The essence of the ongoing process of switching from one frequency to another in the prototype and the inventive receiving device can be demonstrated by the diagrams depicted in Fig.Z. On Fig.3 shows the process of transition from one frequency to another in the prototype. In Fig. 3 shows the process of transition from one frequency to another in the proposed exciter.

For the prototype (Fig. 3), the loss coefficient is determined by K.

In the claimed exciter (Fig. 3), the loss coefficient is determined by K. Moreover, as can be seen from the diagrams, tp is much larger. The exciter with frequency hopping is used as in simplex mode:

Yes, either the receiver or the pathogen works. In this case, fnn f of the subcarrier. It is possible to use such a receiver exciter in duplex mode, when both the receiver and the exciter are working. In this mode, f pch differs from f subcarrier by ± the frequency of duplex spacing.

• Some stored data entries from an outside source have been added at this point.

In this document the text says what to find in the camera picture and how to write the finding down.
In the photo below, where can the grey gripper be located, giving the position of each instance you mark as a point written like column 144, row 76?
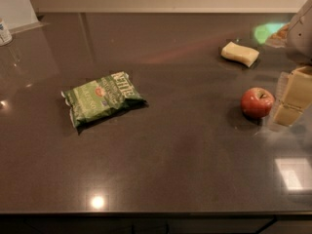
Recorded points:
column 300, row 33

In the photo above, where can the red apple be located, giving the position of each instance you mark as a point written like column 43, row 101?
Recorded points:
column 256, row 103

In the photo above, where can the green jalapeno chip bag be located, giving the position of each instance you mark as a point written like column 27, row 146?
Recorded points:
column 101, row 98

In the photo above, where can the yellow sponge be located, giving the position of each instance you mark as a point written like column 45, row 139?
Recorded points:
column 245, row 55

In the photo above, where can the white bottle with label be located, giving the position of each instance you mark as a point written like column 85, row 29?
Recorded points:
column 5, row 35

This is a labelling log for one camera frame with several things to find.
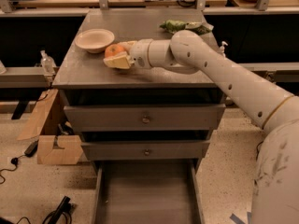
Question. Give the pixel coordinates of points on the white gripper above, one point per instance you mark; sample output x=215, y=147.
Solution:
x=140, y=54

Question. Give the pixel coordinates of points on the orange fruit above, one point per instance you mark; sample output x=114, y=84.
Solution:
x=113, y=49

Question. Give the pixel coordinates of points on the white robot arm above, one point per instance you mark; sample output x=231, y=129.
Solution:
x=276, y=184

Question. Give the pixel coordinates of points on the grey top drawer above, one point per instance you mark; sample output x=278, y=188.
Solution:
x=117, y=118

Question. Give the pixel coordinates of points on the grey drawer cabinet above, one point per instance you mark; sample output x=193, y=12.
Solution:
x=83, y=79

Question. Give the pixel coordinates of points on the grey middle drawer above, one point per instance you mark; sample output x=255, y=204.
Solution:
x=108, y=151

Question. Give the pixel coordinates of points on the grey open bottom drawer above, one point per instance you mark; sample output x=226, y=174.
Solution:
x=147, y=192

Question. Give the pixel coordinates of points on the white ceramic bowl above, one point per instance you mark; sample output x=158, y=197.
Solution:
x=94, y=40

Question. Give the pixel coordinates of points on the green chip bag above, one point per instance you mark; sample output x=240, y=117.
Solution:
x=200, y=28

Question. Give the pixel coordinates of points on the clear sanitizer bottle left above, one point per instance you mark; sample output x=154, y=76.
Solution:
x=47, y=62

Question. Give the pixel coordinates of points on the white pump bottle right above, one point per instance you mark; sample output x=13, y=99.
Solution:
x=222, y=48

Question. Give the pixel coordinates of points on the wooden board piece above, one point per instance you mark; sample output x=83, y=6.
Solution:
x=62, y=149

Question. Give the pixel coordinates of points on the black power adapter left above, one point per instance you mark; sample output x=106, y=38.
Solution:
x=31, y=150

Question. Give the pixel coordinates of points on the black device on floor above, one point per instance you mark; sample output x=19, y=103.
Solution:
x=63, y=210

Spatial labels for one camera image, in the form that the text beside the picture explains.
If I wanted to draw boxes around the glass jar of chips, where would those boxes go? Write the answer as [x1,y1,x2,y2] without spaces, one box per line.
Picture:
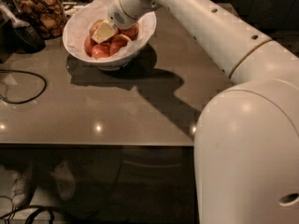
[13,0,66,39]

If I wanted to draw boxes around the right white shoe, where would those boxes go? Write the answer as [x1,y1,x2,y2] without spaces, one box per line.
[50,161,76,201]

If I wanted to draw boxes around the white shoe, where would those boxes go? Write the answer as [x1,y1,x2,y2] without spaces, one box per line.
[50,161,76,201]
[12,166,33,209]

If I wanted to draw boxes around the white ceramic bowl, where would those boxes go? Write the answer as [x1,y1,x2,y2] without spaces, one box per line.
[62,0,158,72]

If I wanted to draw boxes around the left edge red apple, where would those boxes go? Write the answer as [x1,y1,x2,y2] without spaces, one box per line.
[84,35,96,56]

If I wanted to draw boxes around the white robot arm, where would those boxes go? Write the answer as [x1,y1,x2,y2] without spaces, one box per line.
[108,0,299,224]

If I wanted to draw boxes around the black cable on table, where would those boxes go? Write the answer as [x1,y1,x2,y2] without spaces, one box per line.
[0,68,48,105]

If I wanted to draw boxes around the left white shoe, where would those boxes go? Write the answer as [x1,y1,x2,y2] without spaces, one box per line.
[12,166,33,209]

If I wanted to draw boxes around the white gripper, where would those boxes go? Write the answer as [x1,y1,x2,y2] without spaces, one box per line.
[92,0,159,43]

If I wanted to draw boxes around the black cables on floor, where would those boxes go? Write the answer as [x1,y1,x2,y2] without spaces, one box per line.
[0,168,129,224]

Particularly significant gain from the use of the proposed exciter technique is obtained at higher speeds of tuning from one frequency to another, because on the basis of the loss coefficient formula for the prototype, it is necessary that the tuning time of the synthesizer tp is much less than TCK, and for the claimed value, the tp tp is 5 Tek

5

Patent holder - Voronezh Research Institute of Communications

Chief Engineer A.V. Kalinin

Claims (1)

A receiving exciter with pseudo-random tuning of the operating frequency (PFC), comprising a high-frequency amplifier (UHF) with a frequency converter, the output of which is an intermediate frequency output, a channel synthesizer with a phase-locked loop (PLL) and an exciter whose output is the output of the device, characterized in that a second channel synthesizer with a PLL loop and a block of high-frequency (HF) keys are introduced, the outputs of the first and second channel synthesizers are connected to the first and second inputs of the RF key block, the third whose input is control, the outputs of the RF key block are connected to the inputs of the UHF and the pathogen, respectively.